Tissue Specific Differences in rRNA Ratios
Ambion has also found that rRNA ratios correlate, to some degree, with the tissue of origin. This likely reflects tissue-specific responses to physiological stress both prior to and following death. For example, lower rRNA ratios are characteristic of some tissues, such as liver or lung, regardless of whether the tissue is derived from mouse, rat, or human sources. Other tissues, such as spleen, appear to be more resilient. Figure 3 shows several bioanalyzer scans of total RNA from different human tissues demonstrating this observation. Note that all total RNAs have a relatively low baseline, even though the rRNA ratios vary from 1.95 to 1.2. Most profiles have small spikes in fluorescence between 24 and 29 seconds, corresponding to the 5S rRNA and other small RNAs. The fact that the smaller RNAs are not buried by breakdown products suggests that the RNAs are largely intact. Northern blot analysis of these samples using a GAPDH probe detect a sharp band at approximately 1.4 kb, demonstrating that all of the samples contain intact mRNA (data not shown).

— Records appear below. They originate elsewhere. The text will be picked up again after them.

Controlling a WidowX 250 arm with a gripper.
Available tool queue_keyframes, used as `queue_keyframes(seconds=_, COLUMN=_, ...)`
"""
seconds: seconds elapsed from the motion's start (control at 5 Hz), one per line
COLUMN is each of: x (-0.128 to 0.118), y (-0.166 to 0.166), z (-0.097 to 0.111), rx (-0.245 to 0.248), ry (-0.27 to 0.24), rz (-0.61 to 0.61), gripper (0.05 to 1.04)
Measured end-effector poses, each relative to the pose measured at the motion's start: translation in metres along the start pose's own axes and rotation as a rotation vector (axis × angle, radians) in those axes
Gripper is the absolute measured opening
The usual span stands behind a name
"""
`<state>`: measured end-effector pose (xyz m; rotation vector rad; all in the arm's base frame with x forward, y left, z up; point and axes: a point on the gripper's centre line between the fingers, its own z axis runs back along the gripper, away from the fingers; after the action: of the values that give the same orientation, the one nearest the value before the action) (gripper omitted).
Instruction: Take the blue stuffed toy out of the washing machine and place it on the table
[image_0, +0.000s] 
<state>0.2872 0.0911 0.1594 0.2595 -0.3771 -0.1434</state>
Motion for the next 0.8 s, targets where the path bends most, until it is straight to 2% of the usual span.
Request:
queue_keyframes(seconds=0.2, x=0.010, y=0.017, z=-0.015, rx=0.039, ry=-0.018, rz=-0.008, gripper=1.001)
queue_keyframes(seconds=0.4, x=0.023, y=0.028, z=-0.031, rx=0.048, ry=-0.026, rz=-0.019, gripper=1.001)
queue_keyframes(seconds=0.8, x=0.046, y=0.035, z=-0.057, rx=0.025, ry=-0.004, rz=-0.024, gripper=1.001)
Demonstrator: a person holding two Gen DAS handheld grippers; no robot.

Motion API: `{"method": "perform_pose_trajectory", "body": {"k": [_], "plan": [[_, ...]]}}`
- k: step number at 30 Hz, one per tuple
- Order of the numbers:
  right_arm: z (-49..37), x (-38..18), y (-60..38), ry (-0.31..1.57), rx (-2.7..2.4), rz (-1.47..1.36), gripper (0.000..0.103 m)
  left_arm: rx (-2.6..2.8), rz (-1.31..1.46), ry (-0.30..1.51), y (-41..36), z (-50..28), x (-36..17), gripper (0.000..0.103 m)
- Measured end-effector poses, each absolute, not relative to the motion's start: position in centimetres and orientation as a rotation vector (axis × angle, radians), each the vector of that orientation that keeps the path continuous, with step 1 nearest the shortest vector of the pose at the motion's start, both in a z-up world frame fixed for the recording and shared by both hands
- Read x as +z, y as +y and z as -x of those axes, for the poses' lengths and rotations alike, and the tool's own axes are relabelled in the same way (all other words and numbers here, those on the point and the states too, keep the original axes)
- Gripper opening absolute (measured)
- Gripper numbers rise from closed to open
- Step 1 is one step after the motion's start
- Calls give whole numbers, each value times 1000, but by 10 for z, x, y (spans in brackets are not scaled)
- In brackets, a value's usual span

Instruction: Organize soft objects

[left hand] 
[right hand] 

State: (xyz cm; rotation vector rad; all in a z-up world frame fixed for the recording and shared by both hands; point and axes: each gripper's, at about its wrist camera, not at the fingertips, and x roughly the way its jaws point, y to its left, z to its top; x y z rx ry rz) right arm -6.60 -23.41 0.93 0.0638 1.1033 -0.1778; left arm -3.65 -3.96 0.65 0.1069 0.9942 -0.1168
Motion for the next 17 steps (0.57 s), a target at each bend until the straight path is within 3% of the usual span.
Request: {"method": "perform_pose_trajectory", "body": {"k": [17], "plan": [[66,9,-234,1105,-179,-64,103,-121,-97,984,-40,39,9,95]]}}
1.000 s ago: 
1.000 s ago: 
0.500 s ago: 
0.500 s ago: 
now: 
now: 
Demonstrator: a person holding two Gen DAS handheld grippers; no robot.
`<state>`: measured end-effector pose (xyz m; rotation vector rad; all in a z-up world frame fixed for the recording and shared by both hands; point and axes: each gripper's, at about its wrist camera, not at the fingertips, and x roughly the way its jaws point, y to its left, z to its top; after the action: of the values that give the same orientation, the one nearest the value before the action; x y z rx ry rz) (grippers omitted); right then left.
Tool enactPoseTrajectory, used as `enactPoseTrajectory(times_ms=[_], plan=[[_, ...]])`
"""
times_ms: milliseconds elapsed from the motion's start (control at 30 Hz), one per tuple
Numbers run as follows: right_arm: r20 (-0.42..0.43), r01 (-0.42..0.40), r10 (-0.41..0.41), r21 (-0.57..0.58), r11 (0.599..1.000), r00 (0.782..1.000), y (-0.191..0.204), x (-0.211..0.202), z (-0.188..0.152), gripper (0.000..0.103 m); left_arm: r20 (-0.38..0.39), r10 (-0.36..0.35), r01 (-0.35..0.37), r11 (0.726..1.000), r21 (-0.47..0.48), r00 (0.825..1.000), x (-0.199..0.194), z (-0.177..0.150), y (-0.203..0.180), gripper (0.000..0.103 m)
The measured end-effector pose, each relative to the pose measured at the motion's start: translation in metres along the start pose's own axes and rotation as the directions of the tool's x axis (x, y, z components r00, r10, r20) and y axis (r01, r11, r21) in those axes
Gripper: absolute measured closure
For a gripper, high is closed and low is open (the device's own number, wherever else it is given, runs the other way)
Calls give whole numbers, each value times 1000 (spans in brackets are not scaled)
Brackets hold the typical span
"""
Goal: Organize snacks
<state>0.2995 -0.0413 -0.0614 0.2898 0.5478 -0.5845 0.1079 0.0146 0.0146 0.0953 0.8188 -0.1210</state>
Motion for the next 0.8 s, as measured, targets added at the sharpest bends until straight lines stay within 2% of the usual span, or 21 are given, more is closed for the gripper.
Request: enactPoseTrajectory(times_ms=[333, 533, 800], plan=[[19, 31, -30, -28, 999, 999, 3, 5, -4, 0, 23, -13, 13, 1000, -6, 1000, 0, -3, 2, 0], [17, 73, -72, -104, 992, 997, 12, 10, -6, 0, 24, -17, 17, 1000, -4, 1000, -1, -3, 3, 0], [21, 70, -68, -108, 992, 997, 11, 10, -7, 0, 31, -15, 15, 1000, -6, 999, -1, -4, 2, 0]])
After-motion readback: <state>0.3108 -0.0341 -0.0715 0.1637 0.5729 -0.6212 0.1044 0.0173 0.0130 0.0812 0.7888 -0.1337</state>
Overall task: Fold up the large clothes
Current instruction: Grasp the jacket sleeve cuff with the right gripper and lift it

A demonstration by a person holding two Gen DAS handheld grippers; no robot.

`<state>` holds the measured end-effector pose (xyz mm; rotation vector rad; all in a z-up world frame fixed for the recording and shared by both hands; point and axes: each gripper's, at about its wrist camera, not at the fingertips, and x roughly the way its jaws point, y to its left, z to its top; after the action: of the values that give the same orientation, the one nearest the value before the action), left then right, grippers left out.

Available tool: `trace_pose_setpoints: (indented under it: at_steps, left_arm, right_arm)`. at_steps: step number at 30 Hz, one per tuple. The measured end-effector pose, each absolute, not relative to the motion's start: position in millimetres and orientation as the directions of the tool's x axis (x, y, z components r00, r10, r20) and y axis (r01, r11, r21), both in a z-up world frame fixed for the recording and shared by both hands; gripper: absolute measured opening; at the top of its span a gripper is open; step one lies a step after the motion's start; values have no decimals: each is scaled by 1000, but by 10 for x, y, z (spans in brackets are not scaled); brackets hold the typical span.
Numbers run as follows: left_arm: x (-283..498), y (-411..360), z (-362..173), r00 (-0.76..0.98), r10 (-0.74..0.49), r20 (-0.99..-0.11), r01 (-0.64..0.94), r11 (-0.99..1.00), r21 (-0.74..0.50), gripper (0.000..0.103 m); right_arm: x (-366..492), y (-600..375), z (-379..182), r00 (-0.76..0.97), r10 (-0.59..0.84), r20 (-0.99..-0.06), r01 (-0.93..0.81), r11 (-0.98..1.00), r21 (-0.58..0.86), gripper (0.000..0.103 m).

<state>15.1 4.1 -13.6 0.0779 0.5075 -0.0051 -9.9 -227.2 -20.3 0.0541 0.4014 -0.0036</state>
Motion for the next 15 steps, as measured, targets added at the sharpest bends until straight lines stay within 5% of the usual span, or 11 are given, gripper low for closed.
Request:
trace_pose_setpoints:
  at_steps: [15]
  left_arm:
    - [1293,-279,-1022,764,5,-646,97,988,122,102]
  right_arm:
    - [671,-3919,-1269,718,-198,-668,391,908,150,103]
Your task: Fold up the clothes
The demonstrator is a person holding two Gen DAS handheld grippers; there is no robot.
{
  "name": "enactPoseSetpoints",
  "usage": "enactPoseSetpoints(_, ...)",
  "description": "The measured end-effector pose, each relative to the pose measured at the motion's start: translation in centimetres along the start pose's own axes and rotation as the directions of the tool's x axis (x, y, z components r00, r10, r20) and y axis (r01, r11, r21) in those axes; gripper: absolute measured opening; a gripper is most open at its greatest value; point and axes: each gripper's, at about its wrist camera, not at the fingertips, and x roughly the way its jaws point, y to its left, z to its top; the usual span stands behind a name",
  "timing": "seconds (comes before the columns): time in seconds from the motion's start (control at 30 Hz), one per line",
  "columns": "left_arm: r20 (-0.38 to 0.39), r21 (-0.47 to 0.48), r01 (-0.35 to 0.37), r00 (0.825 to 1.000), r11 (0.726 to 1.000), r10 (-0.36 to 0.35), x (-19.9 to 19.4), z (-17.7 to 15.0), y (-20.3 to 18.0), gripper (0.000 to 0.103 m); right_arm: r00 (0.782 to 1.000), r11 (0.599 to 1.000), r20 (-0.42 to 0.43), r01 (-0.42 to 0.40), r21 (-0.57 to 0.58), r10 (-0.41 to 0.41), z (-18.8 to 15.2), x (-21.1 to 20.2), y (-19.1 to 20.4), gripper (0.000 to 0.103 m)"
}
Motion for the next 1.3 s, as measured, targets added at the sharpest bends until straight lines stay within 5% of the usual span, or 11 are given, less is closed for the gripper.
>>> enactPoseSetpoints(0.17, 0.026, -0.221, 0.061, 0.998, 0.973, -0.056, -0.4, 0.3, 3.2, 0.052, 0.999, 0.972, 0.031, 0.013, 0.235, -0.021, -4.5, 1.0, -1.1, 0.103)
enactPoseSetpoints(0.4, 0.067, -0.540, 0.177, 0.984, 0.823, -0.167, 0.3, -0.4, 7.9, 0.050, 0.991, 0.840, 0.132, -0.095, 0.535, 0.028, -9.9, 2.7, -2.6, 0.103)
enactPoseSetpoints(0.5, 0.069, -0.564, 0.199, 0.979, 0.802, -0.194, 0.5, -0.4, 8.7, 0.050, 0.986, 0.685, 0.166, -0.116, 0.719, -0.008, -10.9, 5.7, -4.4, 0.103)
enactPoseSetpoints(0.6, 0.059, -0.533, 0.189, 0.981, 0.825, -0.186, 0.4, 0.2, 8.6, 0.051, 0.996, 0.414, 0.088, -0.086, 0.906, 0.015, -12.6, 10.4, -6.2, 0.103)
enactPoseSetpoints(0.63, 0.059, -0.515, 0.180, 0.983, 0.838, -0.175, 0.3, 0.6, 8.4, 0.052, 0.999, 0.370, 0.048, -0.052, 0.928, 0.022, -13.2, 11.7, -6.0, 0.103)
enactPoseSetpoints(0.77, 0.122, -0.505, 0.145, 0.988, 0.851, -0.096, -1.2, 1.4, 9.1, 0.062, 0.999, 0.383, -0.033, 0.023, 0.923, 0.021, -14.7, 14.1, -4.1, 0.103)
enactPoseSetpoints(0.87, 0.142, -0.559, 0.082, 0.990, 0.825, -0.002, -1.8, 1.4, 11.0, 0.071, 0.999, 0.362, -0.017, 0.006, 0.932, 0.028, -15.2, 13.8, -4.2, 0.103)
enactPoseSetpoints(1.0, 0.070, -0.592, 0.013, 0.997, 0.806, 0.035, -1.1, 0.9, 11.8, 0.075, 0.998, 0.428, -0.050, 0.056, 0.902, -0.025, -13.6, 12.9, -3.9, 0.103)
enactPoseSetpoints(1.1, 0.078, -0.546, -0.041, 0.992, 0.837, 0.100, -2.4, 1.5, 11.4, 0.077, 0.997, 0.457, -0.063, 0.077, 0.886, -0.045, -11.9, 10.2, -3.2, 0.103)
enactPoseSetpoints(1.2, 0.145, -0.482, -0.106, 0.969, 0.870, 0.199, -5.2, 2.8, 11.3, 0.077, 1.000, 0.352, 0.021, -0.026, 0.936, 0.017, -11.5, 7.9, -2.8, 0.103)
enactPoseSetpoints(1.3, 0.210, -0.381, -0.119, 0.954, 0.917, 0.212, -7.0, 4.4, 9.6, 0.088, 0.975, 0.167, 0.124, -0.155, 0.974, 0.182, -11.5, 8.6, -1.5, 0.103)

Figure. 3. Variation in Total RNA Profile Among Different Human Tissues. Agilent bioanalyzer scan of Human Total RNA (100 ng) from the noted tissues using large scale RNA preparations by multistep phenol extraction, followed by LiCl precipitation, and DNase treatment and cleanup. While these RNA samples had variable 28S:18S rRNA ratios (see individual panel descriptions), mRNA was judged intact by Northern analysis with a probe to GAPDH (data not shown).
What Conclusions Can We Draw?
Ensuring Quality of Purified RNA
Generally total RNAs with 28S:18S rRNA ratios >1.0 and a low baseline between the 18S and 5S rRNA or Nano Marker are suitable for all but the most stringent applications. Through extensive analysis we have determined that the most critical factor in the above assays, aside from integrity, is purity. Because most RNAs are used in downstream enzymatic applications, residual contaminants will have the largest impact on the quality of the resulting cDNA or aRNA. The most intact RNA will not perform well if the sample contains residual organics, metal ions, or nucleases. To ensure that your RNA is free of contaminants that can compromise integrity, perform a simple stability test by incubating a small amount of RNA at 37°C for several hours to overnight and compare it to a duplicate sample stored at -20°C. The sample stored at 37°C should show a minimal decrease in the 28S:18S ratio relative to the one stored at -20°C. In general, samples with greater than a 20% change in rRNA ratio over time may not perform well in downstream applications.